The specific manifestation of these factors, combined with the actual situation of children’s stuttering, can help therapists to choose appropriate intervention methods for children. However, even the most professional therapists cannot give an absolute answer as to whether a child will definitely improve in the future.
Question 2: how Helps Children Reduce Stuttering?
For most preschool children, the most commonly used method is parents’ [indirect treatment]: parents make some adjustments in parent-child interaction, at the same time record the stuttering situation of children, and therapists regularly follow up and provide further suggestions.
The core of indirect treatment is to encourage parents to create the most comfortable, relaxed and safe interactive environment for their children. See here for specific methods:
1. Control Parents’ Anxiety
If parents are particularly nervous about their children’s stuttering, children will be easily affected, which is not conducive to the improvement of stuttering.
We should pay special attention to the protection of children’s self-esteem and self-confidence, do not discuss this issue with others in front of children, and do not imitate stuttering behavior. In daily life, find more opportunities to encourage and praise children.
Step 2 Avoid too many reminders
Many parents will constantly remind their children: “Think it over again” or “say it again”.
These reminders may have certain short-term effects, but in the long run they will not be of substantial help. On the contrary, they will make children pay more attention and pressure to eat together.
As parents, they should only pay attention to what their children want to express as much as possible, and avoid constantly reminding their children of the problem of speaking.
3. Slow down the pace of speaking and doing things.
I have many friends around me, who speak fast and heavily. In the face of stuttering children, parents should speak as softly as possible and speak every word clearly. Speeding too fast will increase the pressure on children.
At the same time, the pace of daily life can also be slowed down appropriately. Know that you are very busy with your work, but don’t be furious every day.
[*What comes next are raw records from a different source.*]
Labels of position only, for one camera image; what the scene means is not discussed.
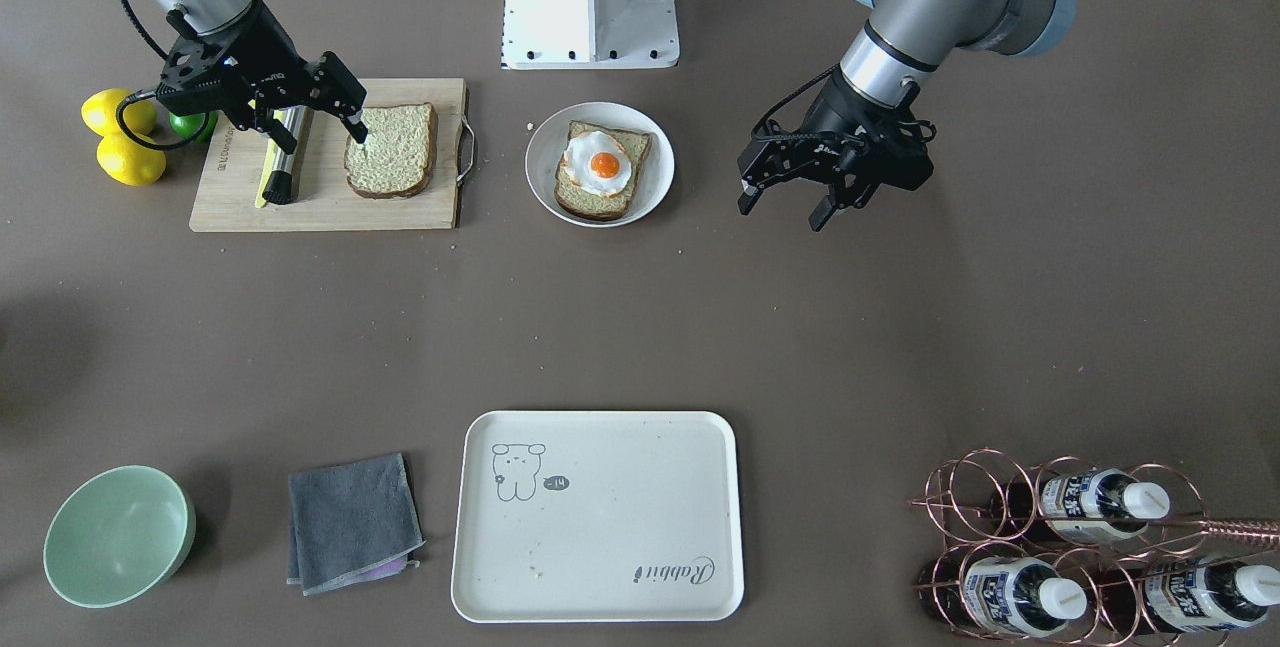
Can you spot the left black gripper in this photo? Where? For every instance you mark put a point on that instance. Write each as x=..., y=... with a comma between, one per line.
x=833, y=115

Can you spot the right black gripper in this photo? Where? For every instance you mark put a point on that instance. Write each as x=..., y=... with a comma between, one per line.
x=262, y=54

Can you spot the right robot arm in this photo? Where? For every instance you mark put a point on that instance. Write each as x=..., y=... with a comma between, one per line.
x=190, y=18

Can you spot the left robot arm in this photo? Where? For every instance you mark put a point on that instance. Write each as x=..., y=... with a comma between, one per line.
x=906, y=41

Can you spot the cream rabbit tray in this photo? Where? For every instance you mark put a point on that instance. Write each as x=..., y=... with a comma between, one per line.
x=569, y=516

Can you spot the steel muddler black tip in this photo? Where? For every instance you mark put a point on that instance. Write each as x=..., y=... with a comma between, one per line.
x=281, y=185

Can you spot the yellow knife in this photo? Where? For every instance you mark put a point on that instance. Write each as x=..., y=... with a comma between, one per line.
x=268, y=166

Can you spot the green lime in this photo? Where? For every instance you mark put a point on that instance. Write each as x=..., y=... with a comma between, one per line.
x=196, y=127

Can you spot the bamboo cutting board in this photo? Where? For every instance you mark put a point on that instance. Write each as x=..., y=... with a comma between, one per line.
x=229, y=185

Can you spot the whole lemon lower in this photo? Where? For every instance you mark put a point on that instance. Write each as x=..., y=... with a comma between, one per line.
x=129, y=163

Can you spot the whole lemon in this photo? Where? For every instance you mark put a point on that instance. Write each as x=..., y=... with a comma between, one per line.
x=98, y=112
x=129, y=163

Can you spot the fried egg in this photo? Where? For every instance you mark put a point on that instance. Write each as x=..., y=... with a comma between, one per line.
x=596, y=162

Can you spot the whole lemon upper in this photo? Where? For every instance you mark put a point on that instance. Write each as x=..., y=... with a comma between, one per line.
x=98, y=112

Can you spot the white round plate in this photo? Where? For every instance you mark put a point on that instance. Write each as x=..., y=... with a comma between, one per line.
x=547, y=143

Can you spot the grey folded cloth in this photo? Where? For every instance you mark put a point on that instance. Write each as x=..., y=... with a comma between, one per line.
x=351, y=524

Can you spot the dark tea bottle front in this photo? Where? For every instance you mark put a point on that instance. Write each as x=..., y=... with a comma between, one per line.
x=1093, y=507

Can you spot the dark tea bottle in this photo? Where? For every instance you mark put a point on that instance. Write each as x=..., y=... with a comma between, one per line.
x=1093, y=507
x=1000, y=596
x=1194, y=596

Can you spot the mint green bowl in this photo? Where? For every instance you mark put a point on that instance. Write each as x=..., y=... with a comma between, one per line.
x=117, y=536

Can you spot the dark tea bottle back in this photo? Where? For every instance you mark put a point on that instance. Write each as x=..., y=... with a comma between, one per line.
x=1194, y=596

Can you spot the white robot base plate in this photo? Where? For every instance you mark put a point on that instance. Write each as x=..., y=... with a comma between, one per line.
x=589, y=34

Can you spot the copper wire bottle rack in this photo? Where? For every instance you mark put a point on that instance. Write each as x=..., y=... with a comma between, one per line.
x=1075, y=553
Try to be less [sudden] and [disorderly] and more routine and routine.
4. Give children more response time to avoid interruption.
When the child speaks, don’t rush to answer the message. You should smile, look at the child quietly and wait patiently for him/her to finish. Interrupting at this time will add pressure to the child and make them feel [I have to speak out quickly, or my parents will rob the message! ].
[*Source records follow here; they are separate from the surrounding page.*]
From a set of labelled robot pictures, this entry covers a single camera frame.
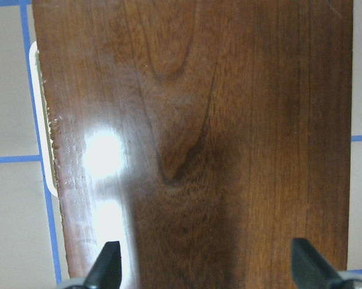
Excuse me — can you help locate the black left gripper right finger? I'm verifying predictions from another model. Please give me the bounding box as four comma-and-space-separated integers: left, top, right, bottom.
291, 238, 344, 288

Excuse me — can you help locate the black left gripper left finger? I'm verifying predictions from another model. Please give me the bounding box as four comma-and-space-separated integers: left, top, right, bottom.
83, 241, 122, 289

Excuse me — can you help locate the wooden drawer with white handle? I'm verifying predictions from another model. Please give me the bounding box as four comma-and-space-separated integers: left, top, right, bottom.
28, 41, 58, 197

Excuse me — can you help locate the dark brown wooden drawer cabinet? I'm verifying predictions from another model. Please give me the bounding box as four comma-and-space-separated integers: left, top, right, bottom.
33, 1, 354, 288
If conditions permit, when communicating with the child, you can squat down and look at the child so that the child can feel more care and attention from his parents.
5. Reduce Children’s Perfectionism Tendency
Many stuttering children tend to be perfectionist, which will make them pay more and more attention to their own eating and increase the risk of persistent stuttering.
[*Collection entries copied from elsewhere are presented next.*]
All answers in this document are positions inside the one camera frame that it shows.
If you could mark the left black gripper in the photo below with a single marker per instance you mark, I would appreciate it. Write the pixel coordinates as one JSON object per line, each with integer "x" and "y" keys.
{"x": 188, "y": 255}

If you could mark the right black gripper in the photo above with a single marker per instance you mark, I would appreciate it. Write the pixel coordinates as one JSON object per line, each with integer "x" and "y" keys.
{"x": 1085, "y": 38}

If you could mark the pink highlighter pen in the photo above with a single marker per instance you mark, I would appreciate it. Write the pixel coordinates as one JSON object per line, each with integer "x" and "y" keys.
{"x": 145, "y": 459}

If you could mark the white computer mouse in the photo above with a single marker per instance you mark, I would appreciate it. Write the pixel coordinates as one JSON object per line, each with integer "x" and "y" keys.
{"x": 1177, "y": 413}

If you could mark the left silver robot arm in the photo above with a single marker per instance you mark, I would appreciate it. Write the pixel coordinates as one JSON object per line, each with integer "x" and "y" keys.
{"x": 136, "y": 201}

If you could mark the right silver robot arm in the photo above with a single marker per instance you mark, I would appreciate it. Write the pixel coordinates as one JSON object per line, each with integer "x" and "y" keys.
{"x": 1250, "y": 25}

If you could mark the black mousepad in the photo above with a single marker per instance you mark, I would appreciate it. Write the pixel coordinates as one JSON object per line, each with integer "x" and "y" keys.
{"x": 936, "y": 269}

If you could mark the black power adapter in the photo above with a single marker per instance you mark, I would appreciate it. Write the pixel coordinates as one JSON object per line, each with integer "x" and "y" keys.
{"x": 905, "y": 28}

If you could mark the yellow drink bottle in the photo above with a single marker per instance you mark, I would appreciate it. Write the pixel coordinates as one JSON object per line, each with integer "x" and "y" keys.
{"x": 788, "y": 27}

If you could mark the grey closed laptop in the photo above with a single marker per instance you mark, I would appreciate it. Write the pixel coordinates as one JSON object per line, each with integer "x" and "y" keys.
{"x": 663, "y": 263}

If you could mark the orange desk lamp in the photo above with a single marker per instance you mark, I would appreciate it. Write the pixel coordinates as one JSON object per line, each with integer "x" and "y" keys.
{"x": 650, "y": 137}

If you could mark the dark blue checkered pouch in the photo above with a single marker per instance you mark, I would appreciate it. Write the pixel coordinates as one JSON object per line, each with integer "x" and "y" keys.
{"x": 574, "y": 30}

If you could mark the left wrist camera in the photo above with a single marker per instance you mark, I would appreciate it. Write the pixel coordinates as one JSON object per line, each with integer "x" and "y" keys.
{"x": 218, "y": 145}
Parents can encourage their children to accept mistakes through their own demonstrations. For example, when a mobile phone falls to the ground, they can pick it up in no hurry and then say, “It doesn’t matter if it falls, it won’t break] (if it does, you can bleed silently in your heart …).
6. Don’t force your child to speak
Forcing children to speak, perform, recite poems and say hello (except for children’s own likes) will increase the pressure on children to speak.
Here I have given you a total of 6 suggestions. If you can’t do it all right away, you can try 1-2 first, wait until your parents and children have gradually mastered it, and then proceed to the third and fourth, otherwise you may be too quick to reach it.
Finally, I would also like to remind you that when you find your child stuttering, you can try to adjust the way you interact in person and take your child to professional organizations in time.
Even if your child is really one percent that lasts until adulthood, after professional targeted treatment, the symptoms can still be alleviated and the impact of stuttering on life can be minimized.